Task to carry out
An exact reproduction of the records is required, with all images left out.

Extracted information
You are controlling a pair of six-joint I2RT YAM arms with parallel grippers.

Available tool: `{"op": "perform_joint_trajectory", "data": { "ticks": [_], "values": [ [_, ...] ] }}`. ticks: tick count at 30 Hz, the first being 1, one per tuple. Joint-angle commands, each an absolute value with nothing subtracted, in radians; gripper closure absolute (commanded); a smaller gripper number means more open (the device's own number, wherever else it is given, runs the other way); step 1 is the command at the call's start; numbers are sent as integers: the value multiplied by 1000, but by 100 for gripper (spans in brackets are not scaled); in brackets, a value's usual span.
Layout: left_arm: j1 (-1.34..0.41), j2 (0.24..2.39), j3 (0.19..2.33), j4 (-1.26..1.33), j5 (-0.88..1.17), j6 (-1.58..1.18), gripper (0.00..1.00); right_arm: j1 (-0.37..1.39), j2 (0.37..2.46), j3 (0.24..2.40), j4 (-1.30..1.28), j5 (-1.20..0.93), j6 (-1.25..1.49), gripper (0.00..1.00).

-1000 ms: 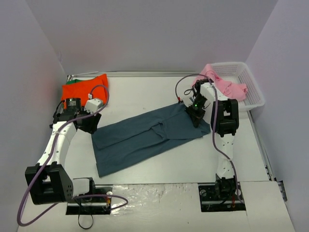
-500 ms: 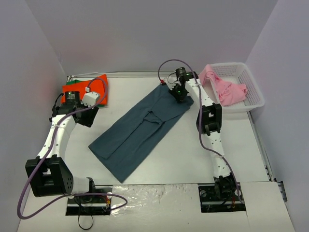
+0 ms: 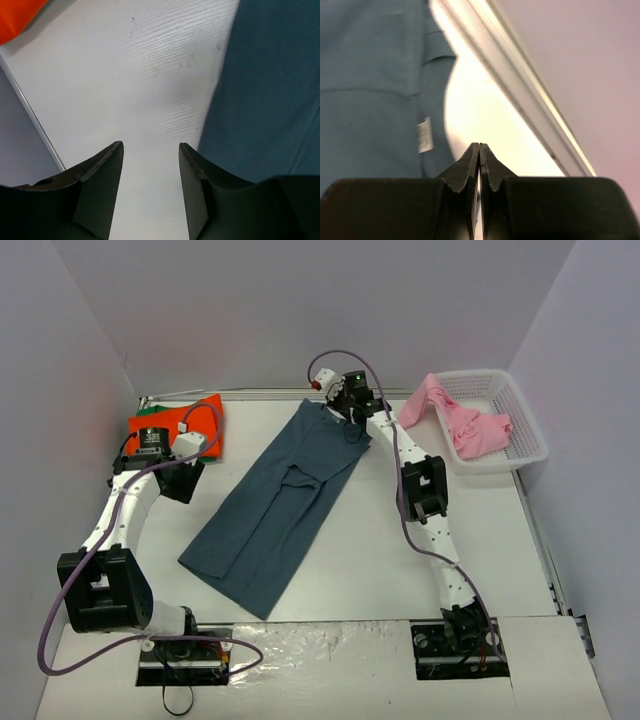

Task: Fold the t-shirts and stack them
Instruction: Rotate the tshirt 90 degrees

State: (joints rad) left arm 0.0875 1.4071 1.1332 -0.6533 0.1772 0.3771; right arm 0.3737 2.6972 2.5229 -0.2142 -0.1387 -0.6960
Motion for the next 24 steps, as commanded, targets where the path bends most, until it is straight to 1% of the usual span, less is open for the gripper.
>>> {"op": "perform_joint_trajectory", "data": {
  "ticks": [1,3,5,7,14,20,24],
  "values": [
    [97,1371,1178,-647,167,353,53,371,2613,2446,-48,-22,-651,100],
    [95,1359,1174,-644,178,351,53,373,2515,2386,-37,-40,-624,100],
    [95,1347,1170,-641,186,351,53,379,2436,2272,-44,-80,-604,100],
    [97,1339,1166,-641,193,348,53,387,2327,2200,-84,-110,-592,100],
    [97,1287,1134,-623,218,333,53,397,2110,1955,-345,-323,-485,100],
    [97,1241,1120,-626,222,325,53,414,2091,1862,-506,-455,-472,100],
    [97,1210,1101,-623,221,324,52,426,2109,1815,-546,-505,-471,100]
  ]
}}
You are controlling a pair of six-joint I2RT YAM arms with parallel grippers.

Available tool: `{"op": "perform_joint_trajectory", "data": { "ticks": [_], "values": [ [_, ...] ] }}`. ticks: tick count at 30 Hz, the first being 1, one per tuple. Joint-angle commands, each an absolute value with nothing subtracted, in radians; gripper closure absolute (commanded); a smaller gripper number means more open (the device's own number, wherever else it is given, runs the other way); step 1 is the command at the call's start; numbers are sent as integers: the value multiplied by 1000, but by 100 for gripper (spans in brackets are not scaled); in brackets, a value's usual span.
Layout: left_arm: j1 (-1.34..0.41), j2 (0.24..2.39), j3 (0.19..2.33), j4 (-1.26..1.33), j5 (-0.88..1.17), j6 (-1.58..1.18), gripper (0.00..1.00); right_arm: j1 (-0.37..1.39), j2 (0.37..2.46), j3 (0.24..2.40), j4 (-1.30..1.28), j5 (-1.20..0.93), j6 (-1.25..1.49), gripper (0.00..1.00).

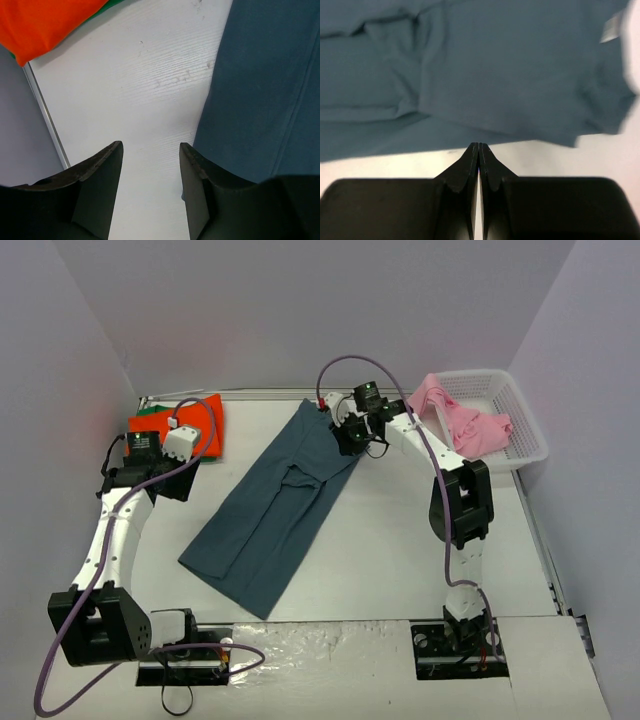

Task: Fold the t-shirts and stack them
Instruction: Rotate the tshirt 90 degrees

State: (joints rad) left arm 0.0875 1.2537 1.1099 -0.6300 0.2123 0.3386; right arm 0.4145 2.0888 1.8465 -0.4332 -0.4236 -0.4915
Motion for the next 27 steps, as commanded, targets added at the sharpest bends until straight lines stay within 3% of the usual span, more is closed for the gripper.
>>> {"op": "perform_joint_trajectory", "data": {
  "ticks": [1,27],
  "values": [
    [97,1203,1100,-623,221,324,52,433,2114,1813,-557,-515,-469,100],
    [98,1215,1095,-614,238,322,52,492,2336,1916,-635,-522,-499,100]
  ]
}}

Answer space
You are controlling a pair of six-joint I2RT YAM arms with parallel grippers.

Available tool: `{"op": "perform_joint_trajectory", "data": { "ticks": [_], "values": [ [_, ...] ] }}`. ticks: tick count at 30 Hz, the first being 1, one per tuple. Joint-angle commands, each an absolute value with nothing subtracted, in radians; gripper closure absolute (commanded); a smaller gripper number means more open (the device's own number, wherever else it is given, runs the other way); step 1 is the command at the call's start; numbers are sent as integers: the value multiplied by 1000, but by 100 for gripper (spans in brackets are not scaled); in brackets, a value's usual span.
Layout: left_arm: j1 (-1.34..0.41), j2 (0.24..2.39), j3 (0.19..2.33), j4 (-1.26..1.33), j5 (-0.88..1.17), j6 (-1.58..1.18), gripper (0.00..1.00); right_arm: j1 (-0.37..1.39), j2 (0.37..2.46), j3 (0.24..2.40), j4 (-1.30..1.28), j5 (-1.20..0.93), j6 (-1.25..1.49), gripper (0.00..1.00).

-1000 ms: 
-500 ms: 
+0 ms: 

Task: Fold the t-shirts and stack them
Instruction: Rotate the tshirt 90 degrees

State: (joints rad) left arm 0.0875 1.4071 1.1332 -0.6533 0.1772 0.3771; right arm 0.3737 2.6972 2.5229 -0.2142 -0.1387 -0.6960
Motion for the next 24 steps, as commanded, targets where the path bends most, until it is straight to 1% of the usual span, less is open for the gripper.
>>> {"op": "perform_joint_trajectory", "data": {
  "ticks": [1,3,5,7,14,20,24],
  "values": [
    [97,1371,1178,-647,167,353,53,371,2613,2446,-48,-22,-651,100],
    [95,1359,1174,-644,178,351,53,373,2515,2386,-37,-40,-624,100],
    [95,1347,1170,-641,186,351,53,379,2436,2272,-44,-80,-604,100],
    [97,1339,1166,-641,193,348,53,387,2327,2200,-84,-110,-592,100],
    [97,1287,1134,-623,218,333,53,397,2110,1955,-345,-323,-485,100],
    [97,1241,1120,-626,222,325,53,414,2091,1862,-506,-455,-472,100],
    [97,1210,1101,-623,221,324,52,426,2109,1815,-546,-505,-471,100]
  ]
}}
You are controlling a pair of six-joint I2RT YAM arms with parallel grippers.

Available tool: `{"op": "perform_joint_trajectory", "data": { "ticks": [_], "values": [ [_, ...] ] }}`. ticks: tick count at 30 Hz, the first being 1, one per tuple. Joint-angle commands, each an absolute value with nothing subtracted, in radians; gripper closure absolute (commanded); a smaller gripper number means more open (the device's own number, wherever else it is given, runs the other way); step 1 is the command at the call's start; numbers are sent as integers: the value multiplied by 1000, but by 100 for gripper (spans in brackets are not scaled); in brackets, a value's usual span.
Layout: left_arm: j1 (-1.34..0.41), j2 (0.24..2.39), j3 (0.19..2.33), j4 (-1.26..1.33), j5 (-0.88..1.17), j6 (-1.58..1.18), gripper (0.00..1.00); right_arm: j1 (-0.37..1.39), j2 (0.37..2.46), j3 (0.24..2.40), j4 (-1.30..1.28), j5 (-1.20..0.93), j6 (-1.25..1.49), gripper (0.00..1.00).


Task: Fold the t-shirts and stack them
Instruction: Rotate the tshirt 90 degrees

State: (joints rad) left arm 0.0875 1.2537 1.1099 -0.6300 0.2123 0.3386; right arm 0.4145 2.0888 1.8465 -0.4332 -0.4236 -0.4915
Motion for the next 27 steps, as commanded, targets added at the sharpest bends until straight lines stay within 3% of the usual span, more is closed for the gripper.
>>> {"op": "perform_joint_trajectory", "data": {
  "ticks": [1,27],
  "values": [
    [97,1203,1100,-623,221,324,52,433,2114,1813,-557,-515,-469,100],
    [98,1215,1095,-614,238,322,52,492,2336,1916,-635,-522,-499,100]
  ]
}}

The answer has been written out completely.